Nasıl Kurtarmış?
Kasabada Kadı İbrahim Efendi'den hazzeden kimse yoktu.
Dört parmak siyah, çatık kaşlarıyla, küçük parlak gözleriyle, sık siyah sakallarının, ürpermiş canlı bıyıklarının arasından görünen iri beyaz dişleriyle, insana hemen saldıracak, ısıracakmış gibi gelirdi. Yüzü daima buruşuktu, buz tutmuş sirke kadar ekşiydi, hiç gülmezdi; pek sertti. En sakin lafı bile havlar gibi hamle hamle söyler, sonra birdenbire susuverirdi. Fakat, şöyle bakarken insana yüzüyle, hareketiyle, sözleriyle pek fena tesir bırakan bu doğru kadı, kendi kalbinin çok iyi olduğuna kâniydi. Herkesin iyiliğini isterim sanırdı. Herkesi acı sözleriyle haşlar ama elinden gelecek yardımı da saklamamaya çalışırdı.
Sertliğine, birdenbire alevlenmesine, bazen ağzından çıkan sözü kulağı işitmemesine itiraz edenlere:
- — Siz ne anlarsınız, halk beni gözü gibi sever! derdi.
Bir cuma günü sabehleyin, Şadırvan Meydanında Avukat Hüsameddin Efendi'nin dükkânında oturuyordu. Hemen hemen kasabanın bütün eşrafı oradaydı. Namaz vaktini beklemeye gelmişlerdi. "Tatlı dil, güler yüz"den söz ediliyordu. Ömründe hiç gülmeyen Kadı İbrahim Efendi, işittiklerini hep kendine, kendi üzerine alındı. Müdafaa için ağzını açacak oldu.

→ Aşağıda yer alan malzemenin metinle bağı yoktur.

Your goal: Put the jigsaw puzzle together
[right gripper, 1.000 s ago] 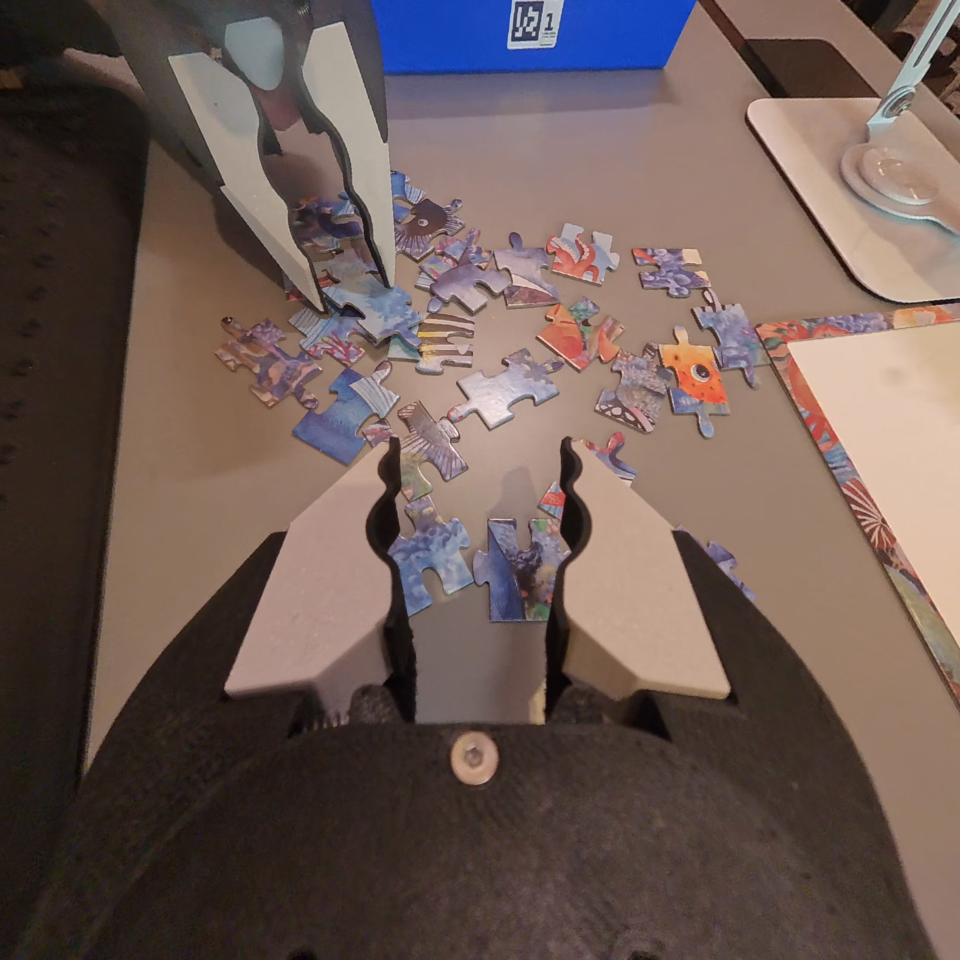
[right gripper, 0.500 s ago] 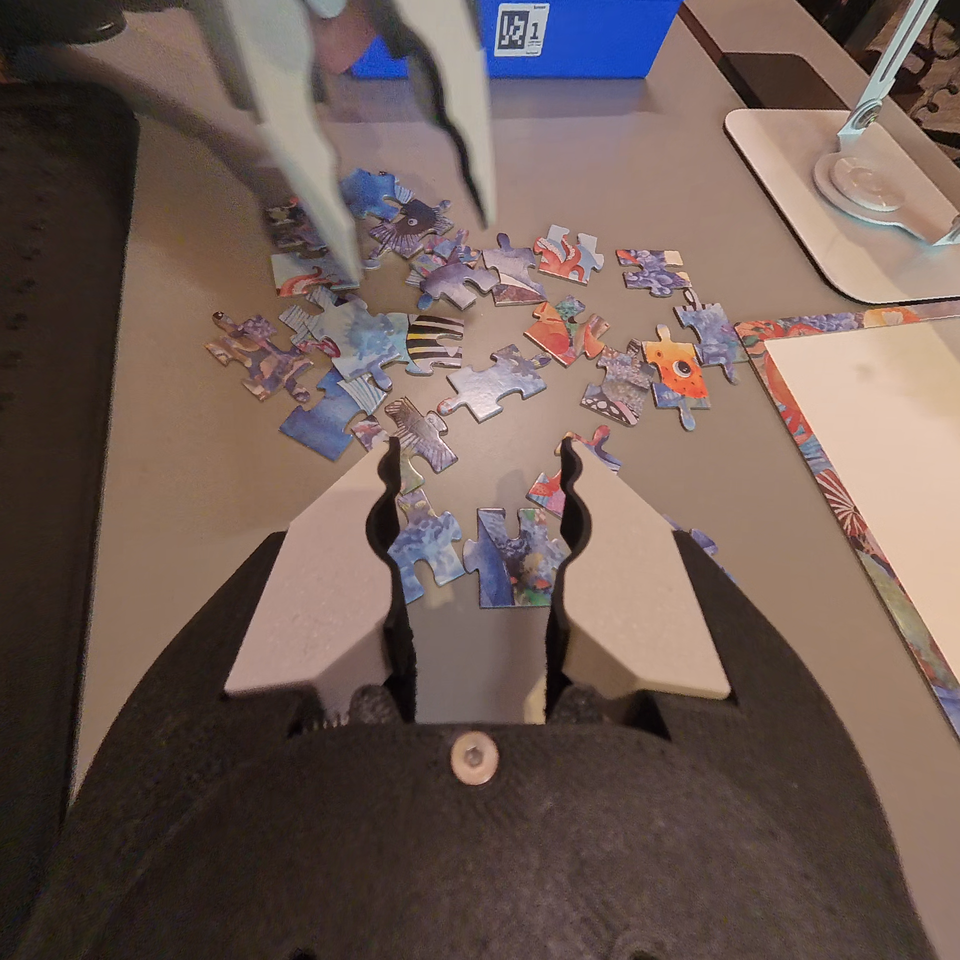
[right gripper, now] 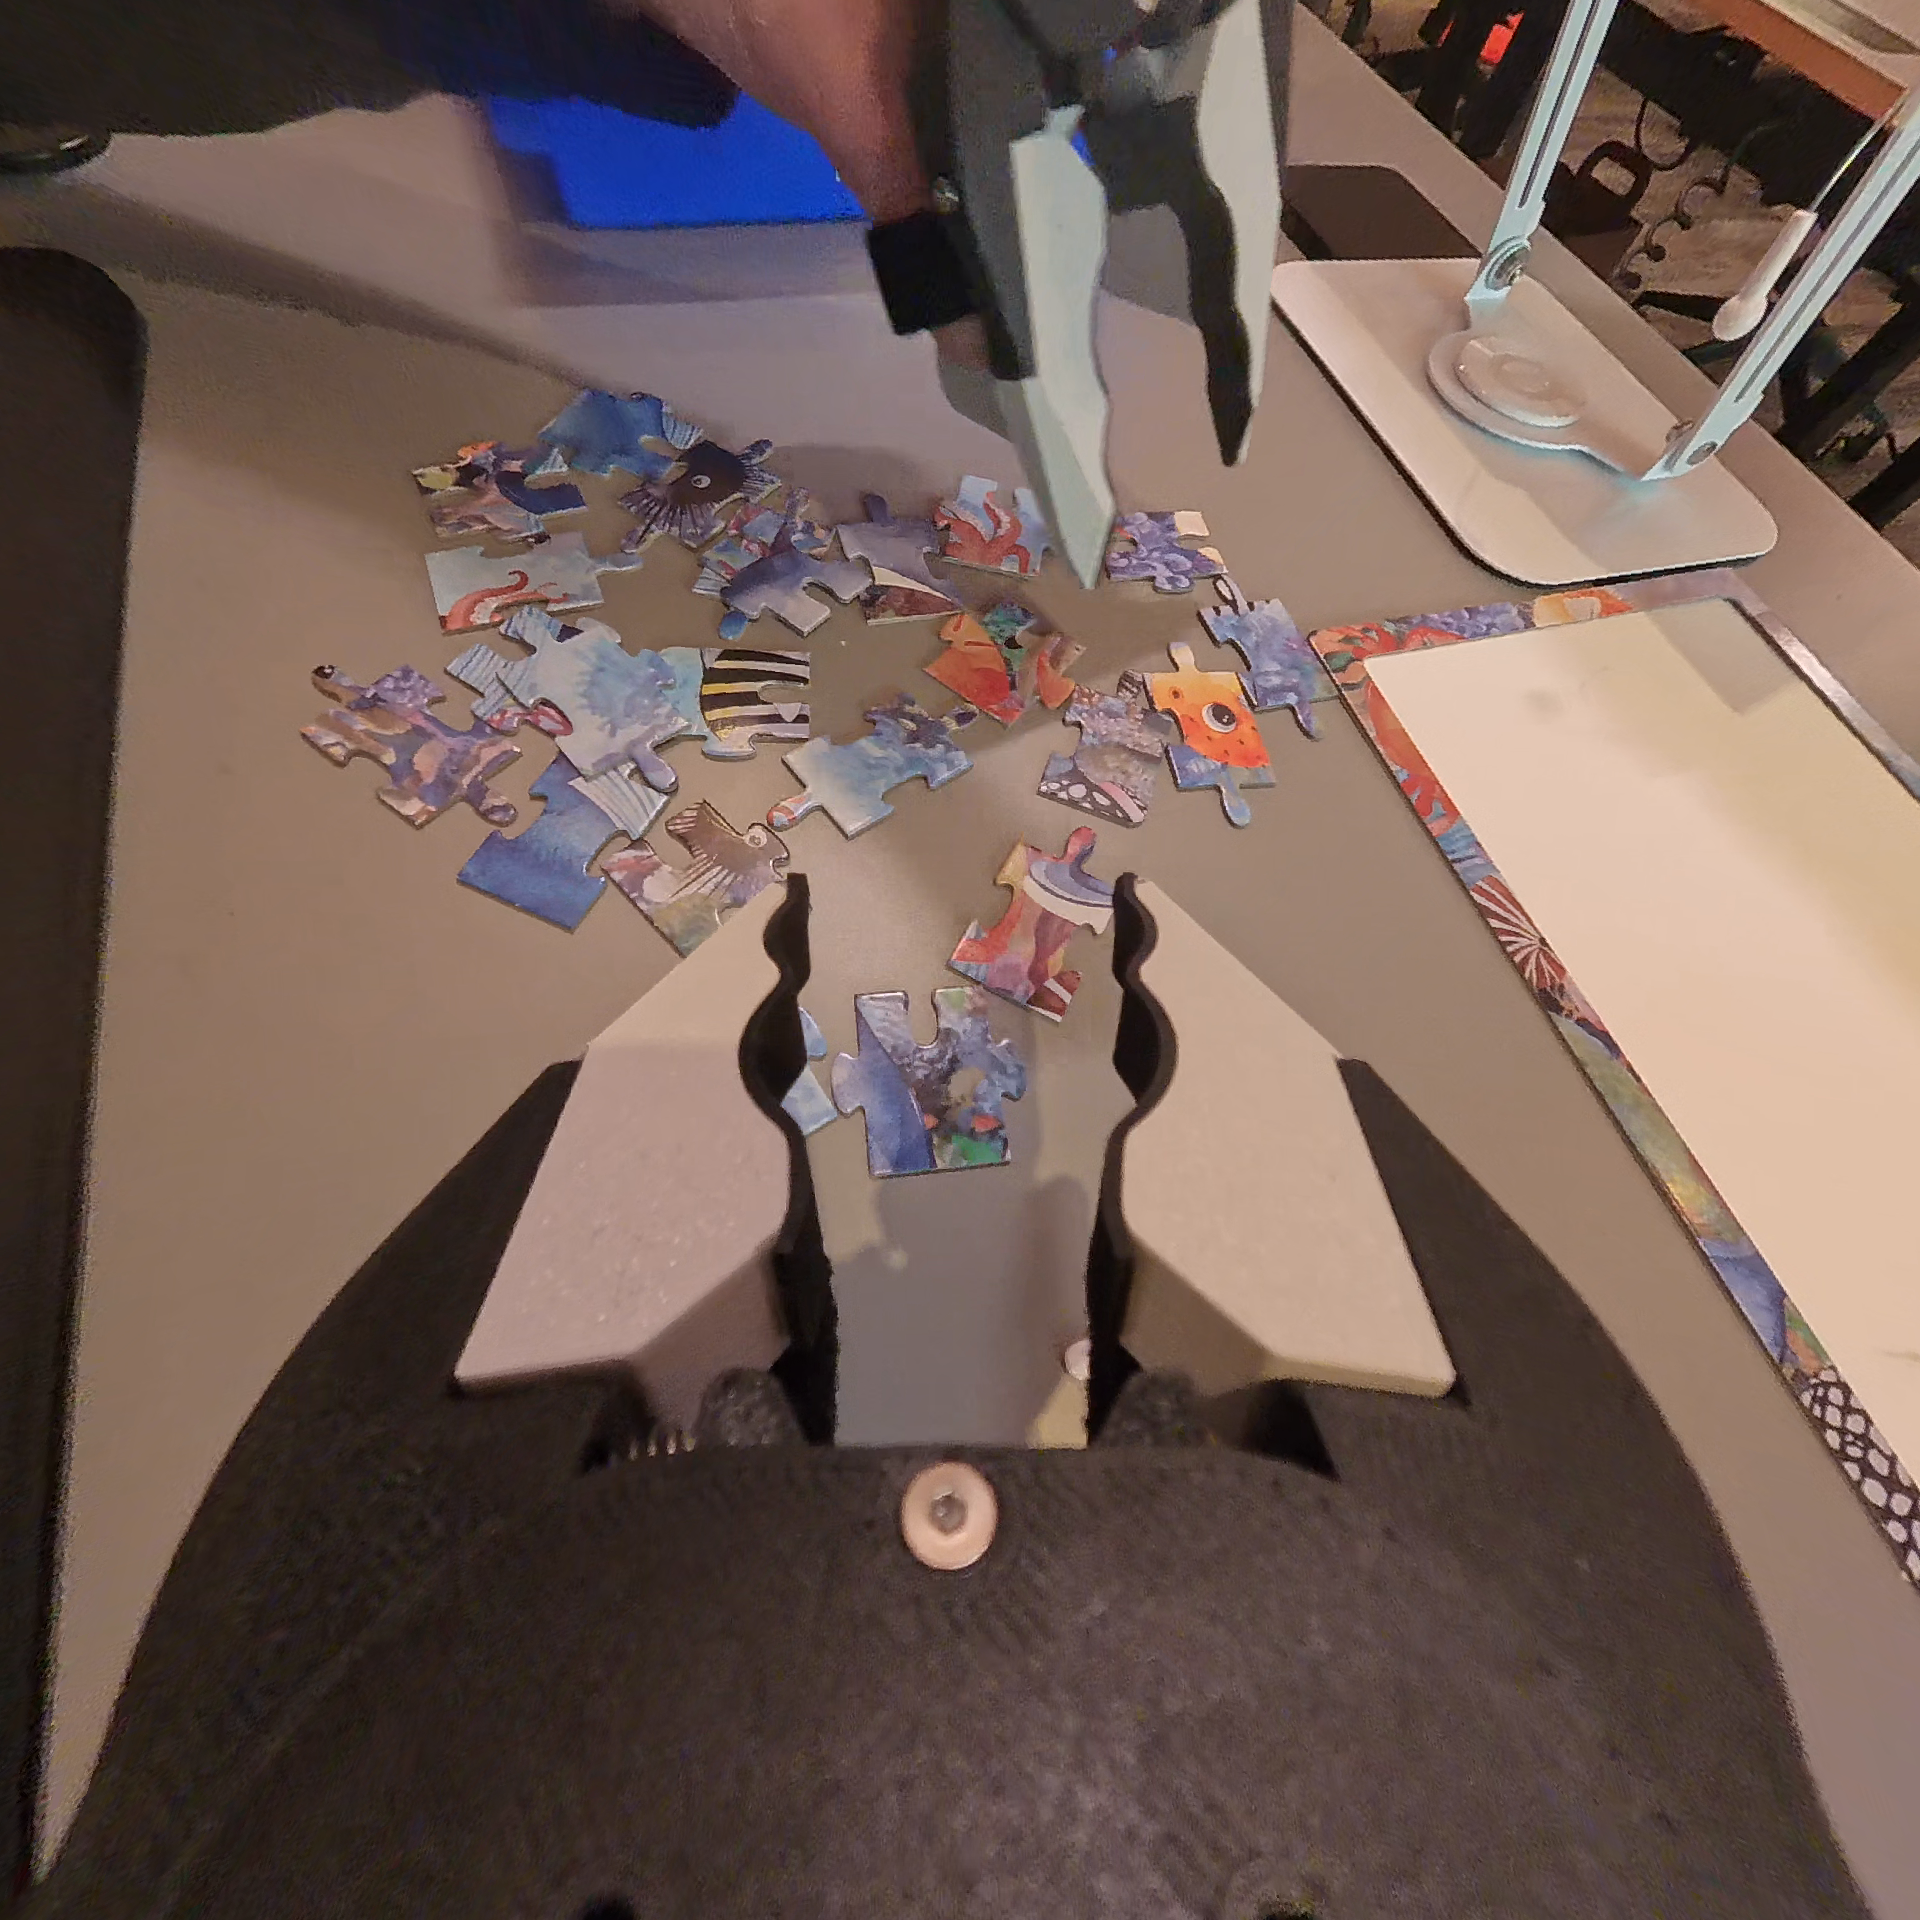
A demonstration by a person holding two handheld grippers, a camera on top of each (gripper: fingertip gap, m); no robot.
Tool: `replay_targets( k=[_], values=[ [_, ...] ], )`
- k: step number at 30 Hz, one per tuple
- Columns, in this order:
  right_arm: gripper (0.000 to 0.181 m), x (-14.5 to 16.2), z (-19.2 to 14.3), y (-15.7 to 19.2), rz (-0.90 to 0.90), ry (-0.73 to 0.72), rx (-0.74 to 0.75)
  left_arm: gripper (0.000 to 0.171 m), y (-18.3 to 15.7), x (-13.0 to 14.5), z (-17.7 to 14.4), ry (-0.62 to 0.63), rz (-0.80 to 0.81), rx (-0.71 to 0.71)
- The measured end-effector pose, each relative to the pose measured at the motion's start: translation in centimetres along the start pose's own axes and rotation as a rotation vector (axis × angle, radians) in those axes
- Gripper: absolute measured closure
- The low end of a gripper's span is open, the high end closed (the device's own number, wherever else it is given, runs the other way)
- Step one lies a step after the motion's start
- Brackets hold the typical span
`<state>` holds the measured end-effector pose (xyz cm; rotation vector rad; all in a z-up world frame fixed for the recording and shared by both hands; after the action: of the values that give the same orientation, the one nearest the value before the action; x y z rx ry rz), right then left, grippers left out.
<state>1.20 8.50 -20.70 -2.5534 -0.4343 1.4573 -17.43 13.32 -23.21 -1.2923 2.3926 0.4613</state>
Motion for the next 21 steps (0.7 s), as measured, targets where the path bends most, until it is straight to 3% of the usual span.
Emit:
replay_targets(
  k=[7, 13, 21],
  values=[
    [0.124, -0.2, -0.4, 0.0, -0.009, -0.013, 0.009, 0.114, 1.2, -1.7, 4.2, 0.014, -0.176, 0.097],
    [0.125, -0.2, -1.1, -0.6, -0.002, -0.025, 0.023, 0.141, 1.9, -1.7, 4.3, -0.026, -0.213, 0.117],
    [0.126, 0.2, -2.9, -2.5, 0.054, -0.054, 0.083, 0.156, -1.9, 0.2, 2.8, 0.011, -0.16, 0.217]
  ],
)
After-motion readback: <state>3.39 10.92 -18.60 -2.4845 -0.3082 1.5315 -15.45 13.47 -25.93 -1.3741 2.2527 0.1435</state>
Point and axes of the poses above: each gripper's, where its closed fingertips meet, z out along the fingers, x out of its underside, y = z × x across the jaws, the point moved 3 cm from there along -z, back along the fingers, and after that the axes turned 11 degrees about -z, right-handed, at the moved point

Düşündü, sustu. Fakat, eşraf efendiler münakaşalarında epey ileri gittiler.
Biri dedi ki:
- — Yüzü gülmeyen insan cehennemliktir!
Bir diğeri daha beter saçmaladı:
- — Abus[1] çehreli bir adamın ne namazı, ne niyazı, ne zekâtı, ne orucu makbuldür. Kalpte iman nuru sönünce, yüz kararırmış!
... Hâsılı hepsi ayrı ayrı birer pot kırdı. O kadar ki, Kadı İbrahim Efendi dayanamadı. Tatlı dil, güler yüzün münafıklara mahsus, doğru sözün acı, haklı adamın de sert olduğunu söyledi. Dükkan sahibi Avukat Hüsameddin Efendi aynı zamanda kasabanın şairiydi de:
- — "Ayinesi iştir kişinin lafa bakılmaz..."
diye kadıya itiraz etti. İnsanın fikrindeki neyse, zikrinde de o olduğunu tekrar ederek, iddiasını ispata girişti. Hazır bulunanların hepsi "tatlı dil, güler yüz" taraftarlığında ittifak etmiş gibiydiler. Kalbe, fiile kimsenin önem verdiği yoktu. Bu esnada dükkânın kapısında genç bir yörük peyda oldu. Elinde kocaman bir lenger tutuyordu:
- — Ne var? diyerek önüne giden Hüsameddin Efendiye sordu:
- — Kadı Efendi burada mı?
- — Burada.
Kadı İbrahim Efendi, oturduğu minderin köşesinde doğruldu. Acaba bir dava, bir şikâyet miydi?
- — Ne var, söyle bakayım? diye çağırdı.
Sarışın yörük:
- — Efendim, babam size şu yoğurdu gönderdi, dedi.
- — Niçin?
- — Şey...
- — Ben yoğurt filan ısmarlamadım.
. . . . .
Dedikoducu eşraf birbirlerine bakıştı. Bu bir rüşvet miydi? Kadı İbrahim Efendi de sıkıldı, bozuldu. Koca bir lenger yoğurt... Ne münasebet! Kan beynine sıçradı. Kaşlarını çattı. Gözlerini zavallı şaşkın yörük delikanlısının üstüne dikti:
- — Baban kim be?
- — Hatıloğlu Ehmet Ağa...
- — Tanımıyorum ben.
- — O sizi tanıyor efendim. Bu yoğurdu hediye gönderdi. Ona büyük bir iyilik etmişsiniz.
Kadının dünyada kimseye iyilik edebileceğine ihtimal vermeyen eşraf, baştan aşağı kulak kesildi.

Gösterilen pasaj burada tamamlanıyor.